(Data excerpts)
####
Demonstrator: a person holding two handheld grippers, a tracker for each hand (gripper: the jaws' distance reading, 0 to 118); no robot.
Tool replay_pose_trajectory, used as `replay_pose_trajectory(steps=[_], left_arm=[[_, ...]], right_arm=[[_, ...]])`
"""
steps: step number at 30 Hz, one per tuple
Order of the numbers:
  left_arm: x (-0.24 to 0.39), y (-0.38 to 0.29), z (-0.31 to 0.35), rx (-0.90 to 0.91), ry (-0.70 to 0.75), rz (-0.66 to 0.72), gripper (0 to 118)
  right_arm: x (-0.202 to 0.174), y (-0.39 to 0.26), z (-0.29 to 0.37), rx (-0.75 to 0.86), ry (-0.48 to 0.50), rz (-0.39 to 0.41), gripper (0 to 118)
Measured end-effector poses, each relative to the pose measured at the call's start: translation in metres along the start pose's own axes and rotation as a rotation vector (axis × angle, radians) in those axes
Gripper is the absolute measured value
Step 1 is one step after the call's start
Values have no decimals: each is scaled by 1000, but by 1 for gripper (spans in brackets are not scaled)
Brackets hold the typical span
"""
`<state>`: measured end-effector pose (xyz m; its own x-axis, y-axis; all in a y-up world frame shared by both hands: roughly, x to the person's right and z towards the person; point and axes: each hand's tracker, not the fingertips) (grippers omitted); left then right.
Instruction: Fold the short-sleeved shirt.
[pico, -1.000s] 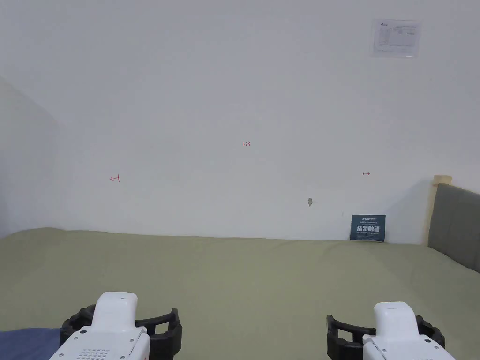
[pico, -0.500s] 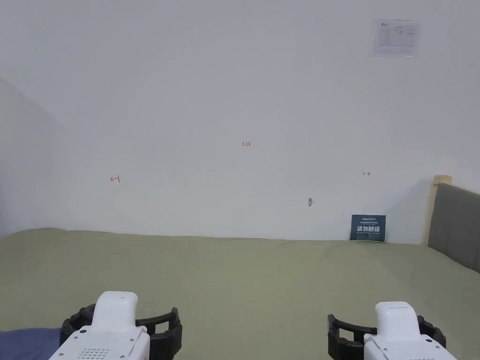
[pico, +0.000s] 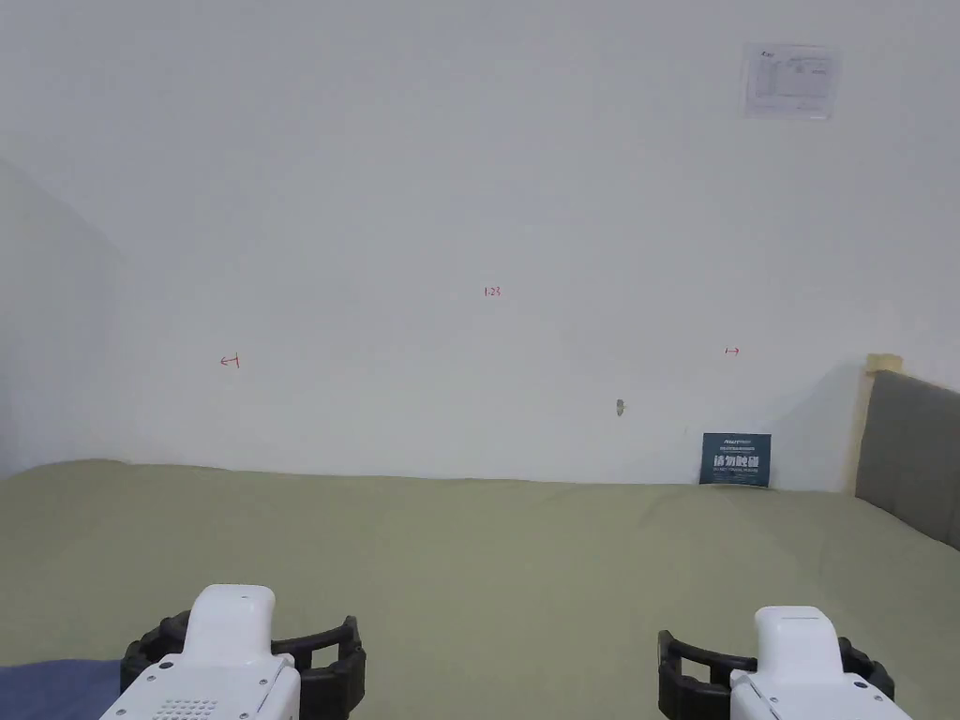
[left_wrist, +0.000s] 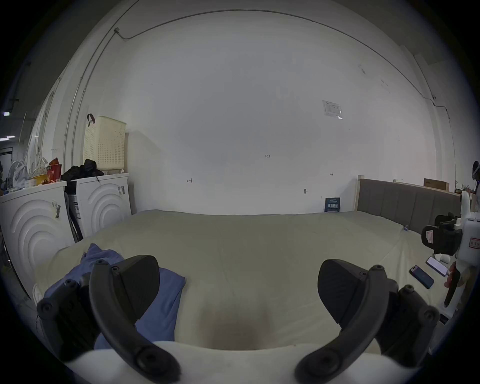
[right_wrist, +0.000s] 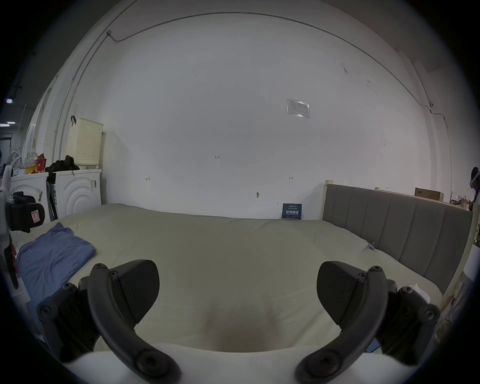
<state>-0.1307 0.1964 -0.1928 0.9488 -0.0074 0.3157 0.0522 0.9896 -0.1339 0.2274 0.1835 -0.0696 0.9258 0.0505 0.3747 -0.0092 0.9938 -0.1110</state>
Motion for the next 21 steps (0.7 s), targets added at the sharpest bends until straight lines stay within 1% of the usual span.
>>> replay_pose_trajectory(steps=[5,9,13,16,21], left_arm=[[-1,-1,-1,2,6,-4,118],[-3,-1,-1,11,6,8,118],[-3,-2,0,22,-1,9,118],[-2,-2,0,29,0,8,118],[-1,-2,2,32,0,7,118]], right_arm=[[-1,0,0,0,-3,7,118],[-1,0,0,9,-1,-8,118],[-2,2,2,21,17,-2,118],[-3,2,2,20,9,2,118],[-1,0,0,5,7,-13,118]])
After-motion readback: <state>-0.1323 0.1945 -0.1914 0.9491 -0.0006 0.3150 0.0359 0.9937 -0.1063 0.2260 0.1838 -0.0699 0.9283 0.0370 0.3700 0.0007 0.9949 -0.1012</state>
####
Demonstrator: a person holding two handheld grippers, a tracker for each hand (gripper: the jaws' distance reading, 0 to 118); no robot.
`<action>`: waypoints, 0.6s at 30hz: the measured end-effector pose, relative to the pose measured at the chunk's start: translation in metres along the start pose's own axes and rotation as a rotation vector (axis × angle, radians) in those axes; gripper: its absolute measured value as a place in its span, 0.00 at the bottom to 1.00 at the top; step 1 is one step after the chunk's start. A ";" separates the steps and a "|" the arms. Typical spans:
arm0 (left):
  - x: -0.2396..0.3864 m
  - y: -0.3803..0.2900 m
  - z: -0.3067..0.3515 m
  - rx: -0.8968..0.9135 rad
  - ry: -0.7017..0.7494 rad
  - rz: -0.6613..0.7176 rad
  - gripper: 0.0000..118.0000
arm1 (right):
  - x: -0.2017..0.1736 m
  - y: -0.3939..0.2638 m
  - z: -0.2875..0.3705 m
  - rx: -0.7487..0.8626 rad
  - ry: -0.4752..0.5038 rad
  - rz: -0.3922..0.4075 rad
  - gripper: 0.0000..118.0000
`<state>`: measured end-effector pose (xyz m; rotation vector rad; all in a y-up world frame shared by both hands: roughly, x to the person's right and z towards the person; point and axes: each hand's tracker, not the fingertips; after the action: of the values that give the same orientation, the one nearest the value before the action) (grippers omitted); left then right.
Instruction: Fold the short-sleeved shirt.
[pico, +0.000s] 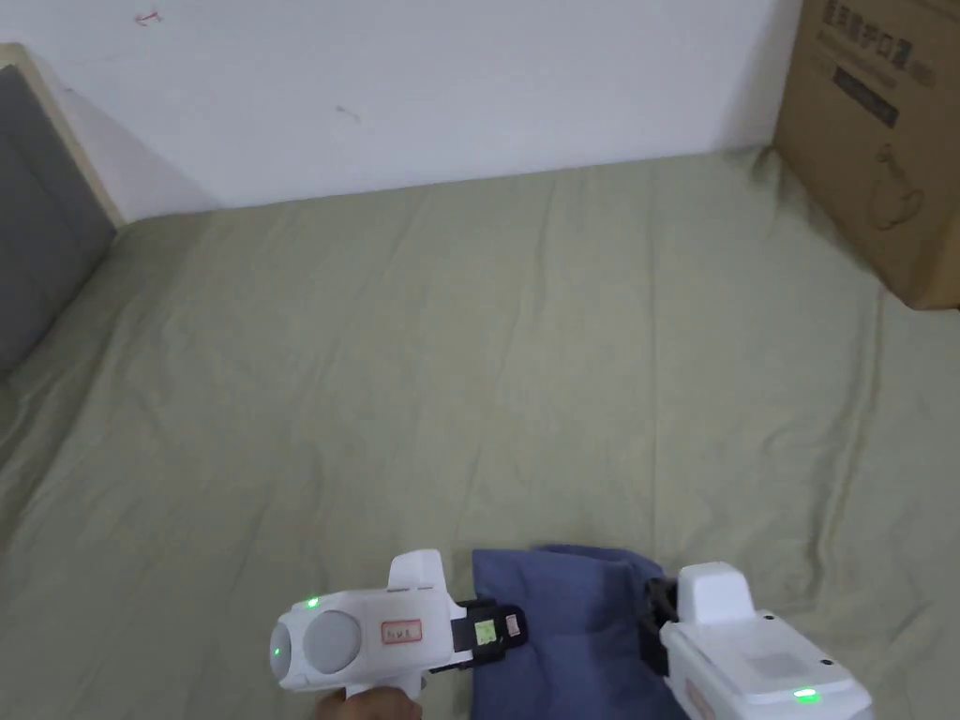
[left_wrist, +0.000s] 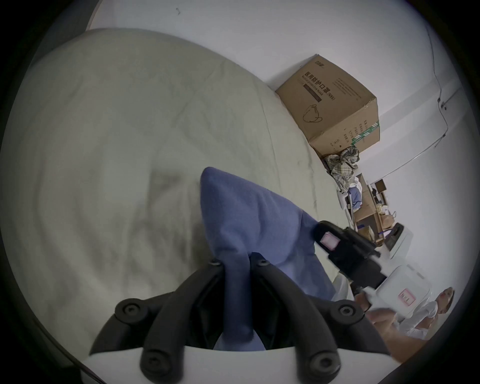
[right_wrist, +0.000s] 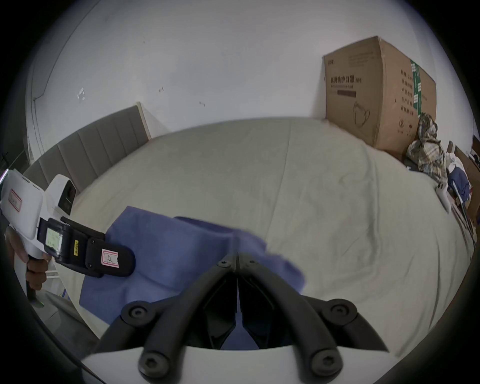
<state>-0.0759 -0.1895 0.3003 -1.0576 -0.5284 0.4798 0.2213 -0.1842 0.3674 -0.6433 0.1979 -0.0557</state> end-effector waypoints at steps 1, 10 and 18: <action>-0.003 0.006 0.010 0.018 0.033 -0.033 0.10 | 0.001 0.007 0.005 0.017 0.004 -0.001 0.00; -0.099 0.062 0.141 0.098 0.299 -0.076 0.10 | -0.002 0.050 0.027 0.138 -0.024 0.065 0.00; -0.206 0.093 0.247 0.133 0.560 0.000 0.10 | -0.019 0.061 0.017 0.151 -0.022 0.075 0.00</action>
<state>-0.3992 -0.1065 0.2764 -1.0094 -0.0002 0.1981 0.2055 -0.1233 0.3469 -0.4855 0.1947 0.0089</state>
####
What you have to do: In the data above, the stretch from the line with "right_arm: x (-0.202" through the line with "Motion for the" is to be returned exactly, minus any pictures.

Task output:
  right_arm: x (-0.202 to 0.174), y (-0.39 to 0.26), z (-0.29 to 0.37), rx (-0.75 to 0.86), ry (-0.48 to 0.50), rz (-0.39 to 0.41), gripper (0 to 118)
Measured end-effector poses, each relative to the pose measured at the call's start: translation in metres along the start pose's own axes and rotation as a rotation vector (axis × angle, radians) in those axes
Gripper is the absolute measured value
Step 1 is one step after the call's start
Values have no decimals: each is scaled by 1000, but by 1 for gripper (spans in brackets are not scaled)
Brackets hold the typical span
"""
`<state>`: measured end-effector pose (xyz m; its own x-axis, y-axis; all in a y-up world frame shared by both hands: roughly, x to the person's right and z towards the person; point and axes: each hand's tracker, not the fingertips) (grippers omitted); left then right.
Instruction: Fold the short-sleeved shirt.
[pico, -1.000s] 
[pico, -0.500s] 
[pico, +0.000s] 
[left_wrist, +0.000s] 
[right_wrist, +0.000s] 
<state>-0.1307 0.1964 -0.1928 0.9488 -0.0074 0.3157 0.0522 0.9896 -0.1339 0.2274 0.1835 -0.0696 0.9258 0.0505 0.3747 -0.0092 0.9938 -0.1110</state>
Motion for the next 21 steps (0.7 s), targets added at the sharpest bends until straight lines stay within 1% of the usual span.

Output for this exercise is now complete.